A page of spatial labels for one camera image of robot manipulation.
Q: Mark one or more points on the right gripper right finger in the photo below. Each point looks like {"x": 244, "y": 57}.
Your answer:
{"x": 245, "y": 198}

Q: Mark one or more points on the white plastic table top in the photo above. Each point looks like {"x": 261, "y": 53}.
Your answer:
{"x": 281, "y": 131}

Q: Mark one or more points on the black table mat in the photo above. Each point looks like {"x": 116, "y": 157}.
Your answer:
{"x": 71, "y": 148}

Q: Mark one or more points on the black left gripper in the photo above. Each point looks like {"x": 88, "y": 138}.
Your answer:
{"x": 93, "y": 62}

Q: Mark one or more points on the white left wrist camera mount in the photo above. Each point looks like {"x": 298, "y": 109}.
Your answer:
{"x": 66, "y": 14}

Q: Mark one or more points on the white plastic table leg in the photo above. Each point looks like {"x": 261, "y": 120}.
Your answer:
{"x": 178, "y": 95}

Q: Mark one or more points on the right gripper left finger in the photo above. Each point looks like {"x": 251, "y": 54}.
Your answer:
☆ ☆ ☆ ☆
What to do » Only an exact copy of the entries above will do.

Response to the exercise »
A page of spatial labels for one camera image of robot manipulation.
Q: Mark one or more points on the right gripper right finger in the photo below. Each point looks like {"x": 244, "y": 57}.
Your answer:
{"x": 245, "y": 198}

Q: Mark one or more points on the white plastic table top in the photo above. Each point looks like {"x": 261, "y": 53}.
Your answer:
{"x": 281, "y": 131}

Q: Mark one or more points on the black table mat in the photo above. Each point looks like {"x": 116, "y": 157}.
Your answer:
{"x": 71, "y": 148}

Q: Mark one or more points on the black left gripper in the photo above. Each point looks like {"x": 88, "y": 138}.
Your answer:
{"x": 93, "y": 62}

Q: Mark one or more points on the white left wrist camera mount in the photo above. Each point looks like {"x": 298, "y": 109}.
Your answer:
{"x": 66, "y": 14}

Q: Mark one or more points on the white plastic table leg in the photo above. Each point looks like {"x": 261, "y": 120}.
Your answer:
{"x": 178, "y": 95}

Q: Mark one or more points on the right gripper left finger in the photo above. Each point looks like {"x": 251, "y": 54}.
Your answer:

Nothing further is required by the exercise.